Die italienische Bergrettung hat zwei Menschen lebend geborgen, die von einer Lawine verschüttet worden waren. Mindestens zwei weitere Personen werden noch vermisst.


Eine Lawine hat im Vinschgau in Südtirol mehrere Wintersportler aus Deutschland verschüttet. Zwei Menschen seien lebend geborgen worden, mindestens zwei weitere würden noch vermisst, teilte die Bergrettung auf Twitter mit. Das Schneebrett war im Skigebiet Schöneben-Haideralm abgegangen.

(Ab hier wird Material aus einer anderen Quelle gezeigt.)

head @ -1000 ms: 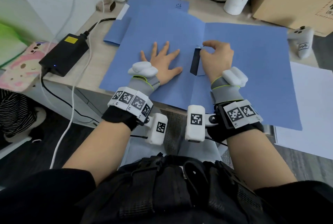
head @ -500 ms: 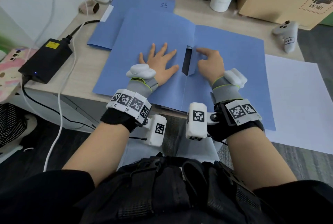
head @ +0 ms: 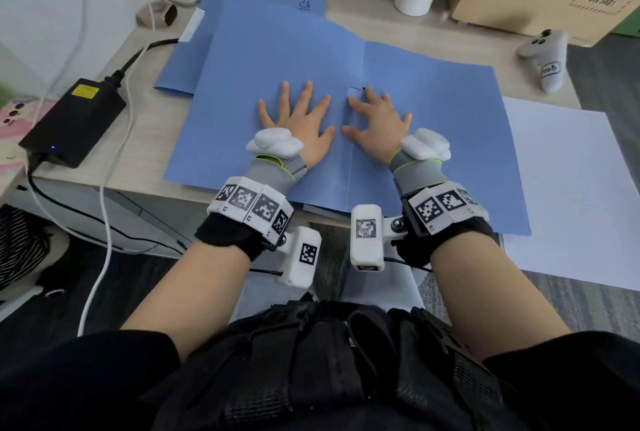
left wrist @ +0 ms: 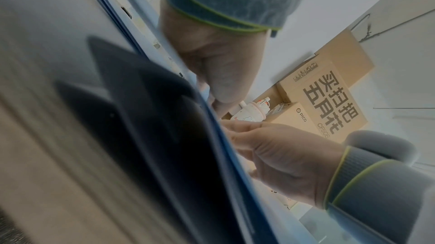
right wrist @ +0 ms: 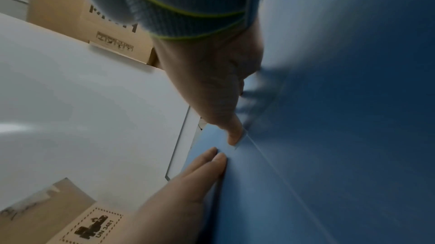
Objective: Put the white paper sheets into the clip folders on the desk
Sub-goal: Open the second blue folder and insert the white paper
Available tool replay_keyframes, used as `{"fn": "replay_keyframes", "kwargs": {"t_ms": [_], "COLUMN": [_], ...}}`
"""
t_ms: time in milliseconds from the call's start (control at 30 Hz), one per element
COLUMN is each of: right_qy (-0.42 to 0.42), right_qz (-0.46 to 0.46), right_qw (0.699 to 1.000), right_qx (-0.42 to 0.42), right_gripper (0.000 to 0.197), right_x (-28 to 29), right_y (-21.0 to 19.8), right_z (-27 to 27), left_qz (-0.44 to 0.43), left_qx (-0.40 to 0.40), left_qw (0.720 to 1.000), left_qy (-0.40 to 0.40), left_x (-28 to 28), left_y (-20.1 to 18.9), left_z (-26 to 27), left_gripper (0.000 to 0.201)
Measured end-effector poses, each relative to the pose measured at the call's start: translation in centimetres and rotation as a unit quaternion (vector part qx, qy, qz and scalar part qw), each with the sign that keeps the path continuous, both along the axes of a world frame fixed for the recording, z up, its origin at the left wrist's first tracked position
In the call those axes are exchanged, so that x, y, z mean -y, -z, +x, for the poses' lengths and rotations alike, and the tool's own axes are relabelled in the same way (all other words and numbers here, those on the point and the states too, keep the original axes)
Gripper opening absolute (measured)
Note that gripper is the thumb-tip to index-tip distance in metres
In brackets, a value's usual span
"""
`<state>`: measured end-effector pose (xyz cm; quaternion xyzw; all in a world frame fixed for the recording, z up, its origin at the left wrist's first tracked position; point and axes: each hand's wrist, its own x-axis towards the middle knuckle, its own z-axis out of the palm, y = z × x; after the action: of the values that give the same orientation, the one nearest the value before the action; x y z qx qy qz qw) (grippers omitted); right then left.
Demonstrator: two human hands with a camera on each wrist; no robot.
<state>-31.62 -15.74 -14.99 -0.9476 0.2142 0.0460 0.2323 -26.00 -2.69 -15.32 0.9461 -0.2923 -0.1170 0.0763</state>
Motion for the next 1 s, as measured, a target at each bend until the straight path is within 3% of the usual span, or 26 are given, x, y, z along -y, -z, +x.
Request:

Die Polizei bestätigte am Abend, dass es sich um eine Gruppe aus Deutschland gehandelt habe. Woher genau, konnte der Sprecher nicht sagen. Auch über die gesamte Zahl der Betroffenen gab es noch keine genauen Angaben. Laut Nachrichtenagentur Ansa handelte es sich bei den beiden Geretteten um eine Frau und ein Kind.

Die Skifahrer sollen abseits der Piste unterwegs gewesen sein, als die Lawine abgegangen ist. Schlechte Sichtverhältnisse erschwerten die Rettung, Hubschrauber konnten im Schneegestöber zunächst nicht fliegen.

In den letzten Tagen hatte es in den italienischen Alpen viel geschneit. Auch am Mittwoch war Neuschnee gefallen. In der ganzen Südtiroler Region herrschte "erhebliche" Lawinengefahr der Stufe drei von fünf.